The app has all sorts of other info as well. You can view maps of the hotels. You can view documents containing useful info such as shuttle bus schedules. You can also get alerts from the convention organizers and get a quick look at the current conversations on Twitter about the show. The Daily Dragon editor posted a mini-tutorial for the app, check it for more tips.

If your phone is not an iPhone or Android, do not despair. There is also a mobile web version of the application you can access from any browser such as a Blackberry or even a PC or Mac. It has much the same features, but you will need to log in to use the personalization features such as creating your own schedule. And, of course, you’ll need access to the internet whenever you plan to use it.

Here’s a tip. The link for mobile web version also redirects to the iPhone or Android version as appropriate. So that one hyperlink is all you need. You can also use the QR code at right to access that URL.

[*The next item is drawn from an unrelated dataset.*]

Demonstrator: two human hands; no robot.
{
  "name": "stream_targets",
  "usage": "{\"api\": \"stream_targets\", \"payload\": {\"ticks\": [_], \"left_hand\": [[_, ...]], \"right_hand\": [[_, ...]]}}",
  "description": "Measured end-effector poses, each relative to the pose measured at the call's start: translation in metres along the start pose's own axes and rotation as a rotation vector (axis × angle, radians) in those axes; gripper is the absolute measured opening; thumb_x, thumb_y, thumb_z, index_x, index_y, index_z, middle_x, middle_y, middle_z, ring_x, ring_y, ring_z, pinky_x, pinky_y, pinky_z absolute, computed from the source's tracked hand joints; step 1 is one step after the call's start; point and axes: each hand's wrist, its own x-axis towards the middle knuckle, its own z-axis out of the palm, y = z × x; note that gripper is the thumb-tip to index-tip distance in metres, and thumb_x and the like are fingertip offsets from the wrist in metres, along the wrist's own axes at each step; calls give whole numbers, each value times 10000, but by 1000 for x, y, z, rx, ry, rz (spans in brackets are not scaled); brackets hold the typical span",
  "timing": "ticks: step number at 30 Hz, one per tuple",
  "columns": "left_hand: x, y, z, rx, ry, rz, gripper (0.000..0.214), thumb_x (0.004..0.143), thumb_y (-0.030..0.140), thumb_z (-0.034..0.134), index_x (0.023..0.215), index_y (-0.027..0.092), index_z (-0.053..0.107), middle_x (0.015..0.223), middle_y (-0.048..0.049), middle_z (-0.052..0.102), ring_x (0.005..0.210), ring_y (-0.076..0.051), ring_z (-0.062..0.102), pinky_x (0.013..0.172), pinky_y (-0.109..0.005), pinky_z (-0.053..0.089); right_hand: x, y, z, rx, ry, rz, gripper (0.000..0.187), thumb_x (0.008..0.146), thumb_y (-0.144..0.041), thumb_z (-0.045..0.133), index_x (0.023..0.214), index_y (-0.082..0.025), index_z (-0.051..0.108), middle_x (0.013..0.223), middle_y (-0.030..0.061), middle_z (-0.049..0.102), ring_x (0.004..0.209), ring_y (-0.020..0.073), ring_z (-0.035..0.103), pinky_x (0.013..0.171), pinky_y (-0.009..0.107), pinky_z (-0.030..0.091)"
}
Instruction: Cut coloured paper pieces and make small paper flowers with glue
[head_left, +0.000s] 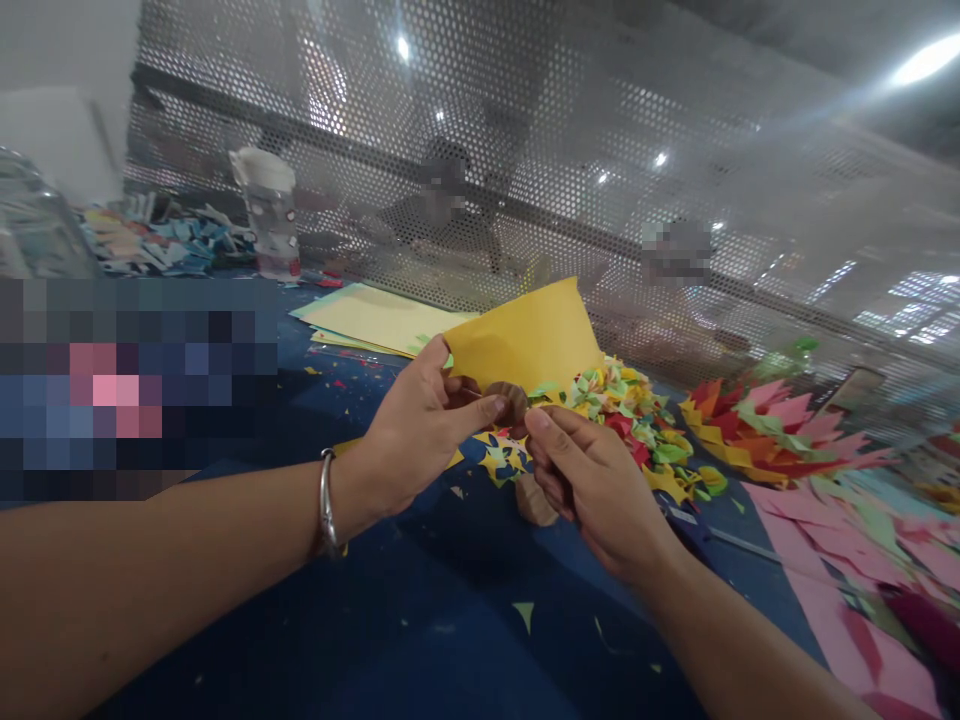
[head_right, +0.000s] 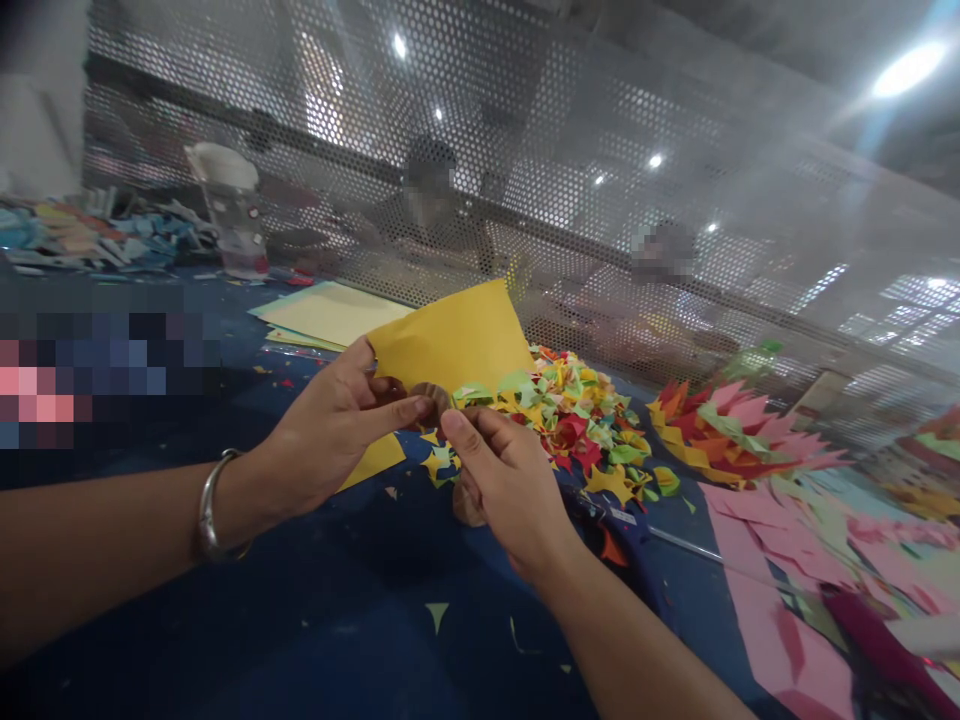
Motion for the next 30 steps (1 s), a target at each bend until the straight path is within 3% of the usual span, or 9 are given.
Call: {"api": "stream_targets", "payload": {"ticks": [9,18,30], "left_hand": [[0,-2,2,-90,-27,-46,637,690,123,865,1235,169,538,1070,-67,755,819,-158,724,777,-274,581],[1,0,-3,-6,-19,-37,531,746,109,802,1176,184,500,809,-14,746,749,-163,729,771,-294,567],[1,-3,-3,-18,-28,-65,573,749,116,794,1232,183,492,862,-10,736,787,-144,713,773,-271,554]], "right_hand": [[2,-1,-1,16,1,10,437,842,-604,726,756,-191,609,557,-98,359,406,44,257,347,190,167],[1,-2,-4,-15,-10,16,423,860,-585,720,747,-191,619,549,-97,343,421,47,237,377,201,150],[1,-2,-2,27,-17,40,427,838,-597,725,749,-191,626,545,-102,329,420,53,227,366,206,123]]}}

Another tip. The app updates itself at least daily to insure you have the best info. But naturally these updates require a working Internet connection. Keep in mind that Dragon*Con is held in multiple large hotels with varying levels of Internet availability. If you suspect your phone or tablet’s net access might not work well in all locations, be sure to update the app just before you leave home, or while in the airport. Just click the “Sync” icon to force an update. See below for locations near the con where free WiFi is available.

While I’m on the subject of Android users, a game called League of Spies will be available at the convention and you can help play-test it.

Online Calendars

Part of the reason for the smartphone app is the programming schedule for Dragon*Con is huge. It takes a 128-page booklet to describe it all. If you don’t have a smartphone, or would prefer to see the full book anyway, you don’t have to wait until you arrive to read those 128 pages. The book is available online now in a number of different formats.

You can download the full 128-page booklet or alternately just the schedule grids from the center pull-out as PDF files. On some systems you may need to install the Adobe Acrobat software to view them if you don’t have it already.

If you would rather read the program online (or you don’t care to install Acrobat Reader) you can read both documents in web page form via Google Docs. Here are links for the full pocket program and the pull-out schedule grids via Google Docs. You can view or search them there, or save copies to your own Google Docs workspace.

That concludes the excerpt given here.